* Brief *
All lines from the one containing "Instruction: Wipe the" through the last line of the listing below are to be copied exactly. Exclude the pictures.

* Data shown *
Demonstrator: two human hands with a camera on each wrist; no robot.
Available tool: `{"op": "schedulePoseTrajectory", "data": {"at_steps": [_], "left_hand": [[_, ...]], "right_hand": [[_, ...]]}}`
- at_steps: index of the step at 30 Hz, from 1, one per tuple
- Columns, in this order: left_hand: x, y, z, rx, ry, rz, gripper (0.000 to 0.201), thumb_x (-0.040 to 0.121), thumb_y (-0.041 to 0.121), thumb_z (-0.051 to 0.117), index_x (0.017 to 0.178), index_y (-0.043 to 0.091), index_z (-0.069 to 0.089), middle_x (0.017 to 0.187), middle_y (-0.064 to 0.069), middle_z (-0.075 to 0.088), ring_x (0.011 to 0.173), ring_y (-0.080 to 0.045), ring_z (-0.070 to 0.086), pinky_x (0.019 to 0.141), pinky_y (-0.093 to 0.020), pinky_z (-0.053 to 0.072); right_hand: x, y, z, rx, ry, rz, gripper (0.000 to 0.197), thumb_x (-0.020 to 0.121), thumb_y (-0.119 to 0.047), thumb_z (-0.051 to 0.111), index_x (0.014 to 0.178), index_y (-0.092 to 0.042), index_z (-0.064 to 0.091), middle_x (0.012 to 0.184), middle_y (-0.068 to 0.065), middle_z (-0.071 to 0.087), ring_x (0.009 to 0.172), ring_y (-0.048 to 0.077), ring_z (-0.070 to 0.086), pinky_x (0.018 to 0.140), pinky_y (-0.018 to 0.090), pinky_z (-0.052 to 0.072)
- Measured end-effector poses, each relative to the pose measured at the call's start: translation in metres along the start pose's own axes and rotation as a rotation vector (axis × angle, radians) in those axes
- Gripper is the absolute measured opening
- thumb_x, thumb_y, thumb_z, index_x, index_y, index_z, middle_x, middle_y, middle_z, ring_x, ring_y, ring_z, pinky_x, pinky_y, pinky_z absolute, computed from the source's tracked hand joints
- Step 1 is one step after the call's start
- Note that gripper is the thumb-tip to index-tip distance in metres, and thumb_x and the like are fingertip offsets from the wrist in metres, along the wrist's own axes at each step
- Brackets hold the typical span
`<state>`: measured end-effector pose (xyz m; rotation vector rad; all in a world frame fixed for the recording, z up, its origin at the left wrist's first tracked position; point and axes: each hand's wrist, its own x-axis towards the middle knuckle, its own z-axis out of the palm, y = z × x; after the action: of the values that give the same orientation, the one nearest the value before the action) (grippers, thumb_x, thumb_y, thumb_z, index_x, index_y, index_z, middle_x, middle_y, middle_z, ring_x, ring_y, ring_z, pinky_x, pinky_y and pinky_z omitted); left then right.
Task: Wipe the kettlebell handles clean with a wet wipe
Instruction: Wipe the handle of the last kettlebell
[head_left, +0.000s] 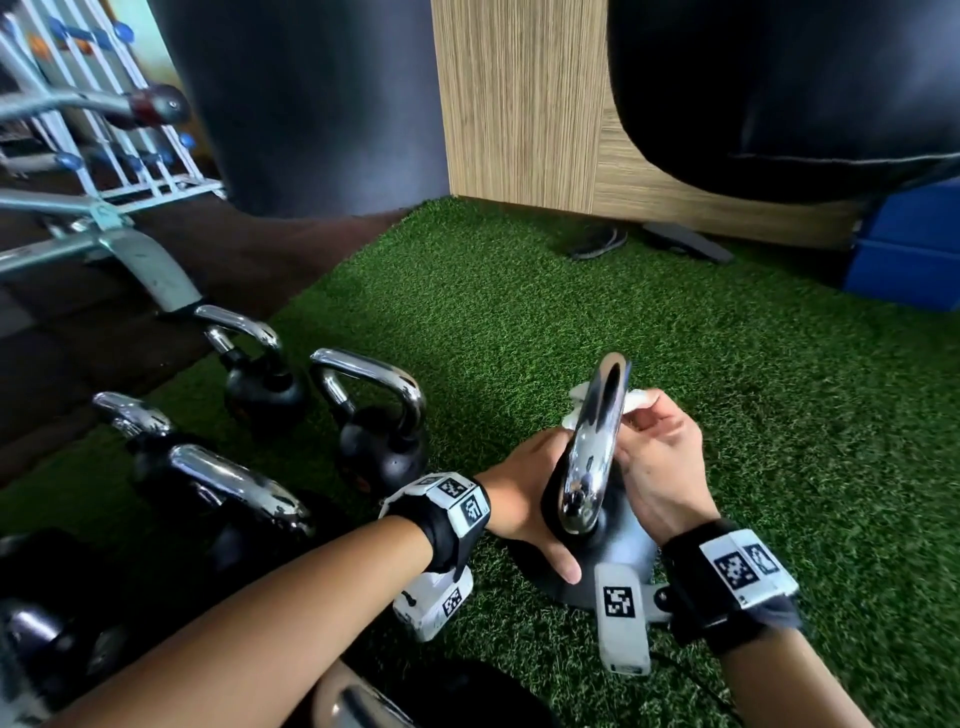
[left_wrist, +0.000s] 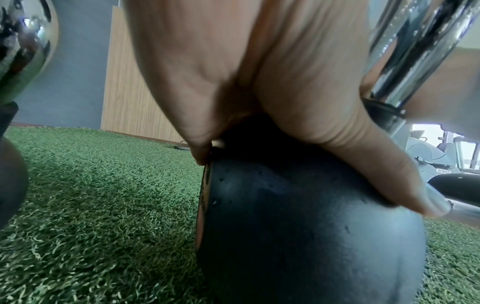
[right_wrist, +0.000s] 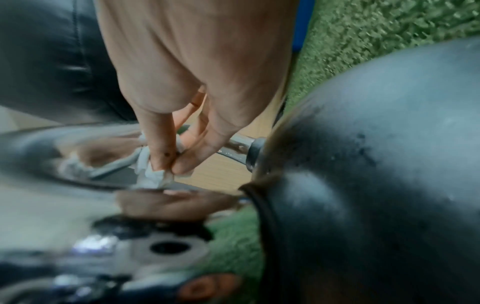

* Exercise result *
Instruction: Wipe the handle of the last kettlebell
[head_left, +0.000s] 
[left_wrist, +0.000s] 
[right_wrist, +0.000s] 

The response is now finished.